The expected answer holds every line from the first line of the data below through the line containing "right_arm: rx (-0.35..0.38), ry", exactly as written, and no other line.
*** Opening of Data ***
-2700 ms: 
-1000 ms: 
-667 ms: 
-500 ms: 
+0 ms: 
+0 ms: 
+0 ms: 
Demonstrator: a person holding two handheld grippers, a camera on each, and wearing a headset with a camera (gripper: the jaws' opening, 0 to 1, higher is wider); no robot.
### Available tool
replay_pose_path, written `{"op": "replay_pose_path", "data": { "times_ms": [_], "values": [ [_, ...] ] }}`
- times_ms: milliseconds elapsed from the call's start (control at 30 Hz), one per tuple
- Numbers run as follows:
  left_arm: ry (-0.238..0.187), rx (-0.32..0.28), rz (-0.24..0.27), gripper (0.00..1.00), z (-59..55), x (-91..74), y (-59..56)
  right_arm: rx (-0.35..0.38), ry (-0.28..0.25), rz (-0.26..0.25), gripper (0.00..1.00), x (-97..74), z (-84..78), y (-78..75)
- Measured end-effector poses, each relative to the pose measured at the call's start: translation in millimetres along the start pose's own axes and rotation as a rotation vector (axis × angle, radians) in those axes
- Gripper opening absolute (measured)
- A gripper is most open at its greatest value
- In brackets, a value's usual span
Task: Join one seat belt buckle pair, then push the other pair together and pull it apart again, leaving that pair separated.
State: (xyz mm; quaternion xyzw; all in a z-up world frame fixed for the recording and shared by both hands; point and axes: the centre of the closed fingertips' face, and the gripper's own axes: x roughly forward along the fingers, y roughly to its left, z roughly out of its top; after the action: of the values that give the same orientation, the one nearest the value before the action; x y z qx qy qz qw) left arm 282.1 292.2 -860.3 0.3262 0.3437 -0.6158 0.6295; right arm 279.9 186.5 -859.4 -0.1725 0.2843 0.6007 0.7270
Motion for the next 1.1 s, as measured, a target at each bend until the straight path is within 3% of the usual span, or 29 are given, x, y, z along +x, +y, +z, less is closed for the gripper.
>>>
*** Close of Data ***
Exercise answer:
-2700 ms: 
-1000 ms: 
-667 ms: 
-500 ms: 
+0 ms: 
+0 ms: 
+0 ms: 
Demonstrator: a person holding two handheld grippers, a camera on each, and wearing a headset with a camera (gripper: the jaws' opening, 0 to 1, higher is wider); no robot.
### Available tool
replay_pose_path, written `{"op": "replay_pose_path", "data": { "times_ms": [_], "values": [ [_, ...] ] }}`
- times_ms: milliseconds elapsed from the call's start (control at 30 Hz), one per tuple
- Numbers run as follows:
  left_arm: ry (-0.238..0.187), rx (-0.32..0.28), rz (-0.24..0.27), gripper (0.00..1.00), z (-59..55), x (-91..74), y (-59..56)
  right_arm: rx (-0.35..0.38), ry (-0.28..0.25), rz (-0.26..0.25), gripper (0.00..1.00), x (-97..74), z (-84..78), y (-78..75)

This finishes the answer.